How may I oblige you?

I find I'm not quick to share much about my life right now. Questions that were once surface level and easy to answer, are no longer so easy. Nothing is easy. Nothing is simple. Hopefully one day I'll be able to sort all of this through my head and answers will come quickly again, but not now. For now I will just listen to others speak and smile and nod...

I have met a few people recently who encouraged me to write more on the blog. They informed me that I need to give more insight as to the happenings in the Dunnam world. Frankly, I don't really know what to write most days. I mean, what do you really want to know? Life for everyone in our household seems pretty normal most days. You all probably don't really want to know about the days that are so hard to bear I wish I could close my eyes and never wake up, or the constant struggle I face of whether or not I should take something to help me through these rough days. Do you really want to know things like the fright that takes over my entire being when I can't see one of my kids for a second in the store or the sheer terror that consumes me when I can't hear the big kids playing in the backyard, or a hundred other things just like those? I wish I were more eloquent and could think of a way to write about the things that terrify me without sounding so (hmm, what's the word am I looking for?) weird.

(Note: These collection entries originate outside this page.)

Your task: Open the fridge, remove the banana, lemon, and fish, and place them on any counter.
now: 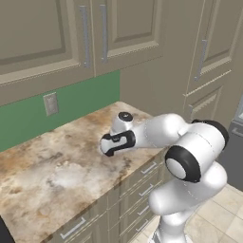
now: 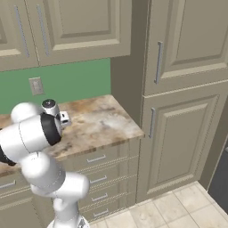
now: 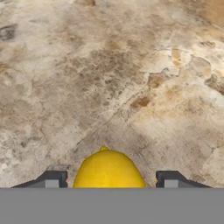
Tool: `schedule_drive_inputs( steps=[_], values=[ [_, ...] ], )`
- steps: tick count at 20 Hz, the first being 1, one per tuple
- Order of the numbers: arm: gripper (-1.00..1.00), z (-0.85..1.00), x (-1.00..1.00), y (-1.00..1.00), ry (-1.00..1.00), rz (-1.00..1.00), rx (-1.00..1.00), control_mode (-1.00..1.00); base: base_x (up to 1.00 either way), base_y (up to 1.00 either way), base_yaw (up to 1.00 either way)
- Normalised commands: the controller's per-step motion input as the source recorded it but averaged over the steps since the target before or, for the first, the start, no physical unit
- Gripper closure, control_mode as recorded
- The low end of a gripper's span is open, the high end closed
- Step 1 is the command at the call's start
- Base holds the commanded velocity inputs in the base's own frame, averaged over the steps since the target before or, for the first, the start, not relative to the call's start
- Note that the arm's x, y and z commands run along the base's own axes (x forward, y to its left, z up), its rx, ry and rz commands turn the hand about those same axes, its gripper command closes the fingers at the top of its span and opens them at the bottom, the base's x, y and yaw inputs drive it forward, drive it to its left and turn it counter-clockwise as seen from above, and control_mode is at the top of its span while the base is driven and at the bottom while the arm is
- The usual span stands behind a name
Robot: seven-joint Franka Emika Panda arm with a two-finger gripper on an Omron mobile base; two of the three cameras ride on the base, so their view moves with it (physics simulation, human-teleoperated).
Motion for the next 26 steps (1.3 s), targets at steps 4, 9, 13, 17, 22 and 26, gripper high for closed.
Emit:
schedule_drive_inputs(
  steps=[4, 9, 13, 17, 22, 26],
  values=[
    [-1.00, 0.23, -0.21, -0.21, -0.06, 0.00, -0.02, -1.00, 0.00, 0.00, 0.00],
    [-1.00, 0.69, -0.26, -0.15, -0.12, -0.01, 0.00, -1.00, 0.00, 0.00, 0.00],
    [-1.00, 1.00, -0.12, -0.38, -0.04, -0.05, 0.00, -1.00, 0.00, 0.00, 0.00],
    [-1.00, 1.00, -0.16, -0.46, 0.00, -0.05, 0.06, -1.00, 0.00, 0.00, 0.00],
    [-1.00, 0.94, -0.32, -0.41, 0.00, -0.18, 0.11, -1.00, 0.00, 0.00, 0.00],
    [-1.00, 0.68, -0.64, -0.40, 0.00, -0.29, 0.10, -1.00, 0.00, 0.00, 0.00]
  ],
)
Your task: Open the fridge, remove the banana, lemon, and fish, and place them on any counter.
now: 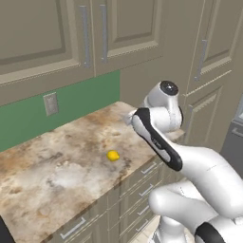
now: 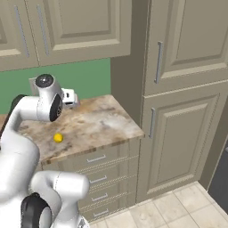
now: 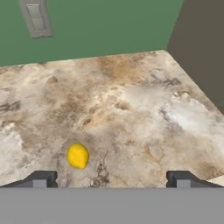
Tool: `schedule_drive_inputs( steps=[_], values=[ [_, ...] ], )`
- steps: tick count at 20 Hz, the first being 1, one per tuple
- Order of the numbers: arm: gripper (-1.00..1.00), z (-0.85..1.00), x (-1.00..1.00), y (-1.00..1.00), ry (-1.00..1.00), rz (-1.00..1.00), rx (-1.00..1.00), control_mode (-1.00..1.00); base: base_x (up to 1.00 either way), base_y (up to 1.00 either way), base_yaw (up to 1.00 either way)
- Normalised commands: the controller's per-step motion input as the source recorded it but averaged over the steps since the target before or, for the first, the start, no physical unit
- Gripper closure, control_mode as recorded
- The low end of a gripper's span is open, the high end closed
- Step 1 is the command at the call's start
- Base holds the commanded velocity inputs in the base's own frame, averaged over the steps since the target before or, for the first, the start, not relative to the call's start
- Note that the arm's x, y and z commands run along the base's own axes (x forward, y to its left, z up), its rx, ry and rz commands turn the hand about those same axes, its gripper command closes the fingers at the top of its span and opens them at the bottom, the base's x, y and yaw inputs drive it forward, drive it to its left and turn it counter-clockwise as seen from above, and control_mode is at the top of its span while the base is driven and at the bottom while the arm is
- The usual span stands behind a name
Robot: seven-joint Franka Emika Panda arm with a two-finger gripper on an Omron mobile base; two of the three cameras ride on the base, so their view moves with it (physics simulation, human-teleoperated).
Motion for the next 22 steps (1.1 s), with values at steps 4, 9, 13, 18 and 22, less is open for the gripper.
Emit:
schedule_drive_inputs(
  steps=[4, 9, 13, 18, 22],
  values=[
    [-1.00, 0.44, -0.77, -0.43, 0.00, -0.35, 0.08, -1.00, 0.00, 0.00, 0.00],
    [-1.00, 0.45, -0.69, -0.35, 0.00, -0.32, 0.06, -1.00, 0.00, 0.00, 0.00],
    [-1.00, 0.78, -0.51, -0.36, -0.05, -0.12, 0.17, -1.00, 0.00, 0.00, 0.00],
    [-1.00, 0.76, -0.40, -0.29, -0.06, 0.00, 0.17, -1.00, 0.00, 0.00, 0.00],
    [-1.00, 0.31, -0.48, -0.05, 0.00, 0.00, 0.02, -1.00, 0.00, 0.00, 0.00]
  ],
)
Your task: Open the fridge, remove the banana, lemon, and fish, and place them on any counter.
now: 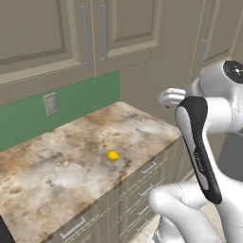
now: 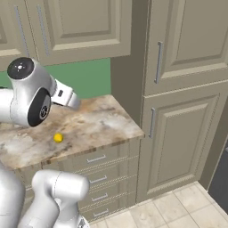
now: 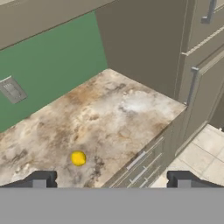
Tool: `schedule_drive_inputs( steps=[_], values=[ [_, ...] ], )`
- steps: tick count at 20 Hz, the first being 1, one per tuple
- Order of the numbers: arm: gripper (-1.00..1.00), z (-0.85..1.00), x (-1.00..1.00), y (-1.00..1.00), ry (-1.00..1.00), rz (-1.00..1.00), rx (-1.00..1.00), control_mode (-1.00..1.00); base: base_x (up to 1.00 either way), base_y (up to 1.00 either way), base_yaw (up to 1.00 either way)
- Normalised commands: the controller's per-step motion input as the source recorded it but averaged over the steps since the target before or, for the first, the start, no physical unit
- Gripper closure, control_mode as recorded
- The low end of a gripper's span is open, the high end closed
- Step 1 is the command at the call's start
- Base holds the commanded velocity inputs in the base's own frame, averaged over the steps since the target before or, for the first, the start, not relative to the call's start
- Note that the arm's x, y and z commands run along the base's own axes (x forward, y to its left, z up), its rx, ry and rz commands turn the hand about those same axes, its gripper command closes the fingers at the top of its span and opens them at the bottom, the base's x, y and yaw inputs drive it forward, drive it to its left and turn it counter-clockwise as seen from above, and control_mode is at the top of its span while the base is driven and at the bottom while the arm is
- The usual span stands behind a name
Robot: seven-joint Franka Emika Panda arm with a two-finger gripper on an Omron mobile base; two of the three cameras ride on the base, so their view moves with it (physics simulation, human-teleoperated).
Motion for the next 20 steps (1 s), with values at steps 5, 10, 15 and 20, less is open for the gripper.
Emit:
schedule_drive_inputs(
  steps=[5, 10, 15, 20],
  values=[
    [-1.00, 0.02, -0.45, 0.00, 0.00, 0.00, 0.00, -1.00, 0.00, 0.00, 0.00],
    [-1.00, 0.00, -0.52, 0.00, 0.00, -0.03, 0.00, -1.00, 0.00, 0.00, 0.00],
    [-1.00, 0.00, -0.14, 0.00, 0.00, -0.01, 0.00, -1.00, 0.00, 0.00, 0.00],
    [-1.00, 0.00, 0.00, 0.00, 0.00, 0.00, 0.00, 1.00, -0.05, -0.04, -0.01]
  ],
)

I think it's just a little strange or maybe even a little insulting when someone I haven't seen in a while hugs my neck and says how sorry they were to hear about Emma, then looks at me with a slight head tilt and says, "how are you doing?" What do they want to hear? Would it make them happy to know my daily struggles? Do they really think everything is really already okay? It's only been 8 months, for crying out loud!! I remember going to the pediatrician a couple of months after Emma passed away, and someone in the office said, "are things starting to get back to normal now?" Seriously!? I buried my almost 4 year old daughter a couple of months ago! Will things ever be normal again? My standard answer has become something like, "hanging in there" or "we're making it." I guess I needed to vent a bit. Sorry. For the most part, we are doing pretty well, and I don't want to dig a hole and bury myself in it every day. But some days are very hard, and it really never ceases to amaze me what comes out of people's mouths. I'll never forget the words of one well-meaning woman one day, when upon looking at Emma (before her last couple of weeks with us) said, "poor thing is just wasting away to nothing isn't she?" How do you respond to that one without losing it in front of your children? Or maybe I should have lost it. Kelvin and I had a line we shared between us and a few of our friends when someone would say or do something that didn't set quite so well with us. We would look at each other and say, "they need a stupid sticker." One of our friends actually printed some "stupid" stickers for us. I wish I really could give them to some people.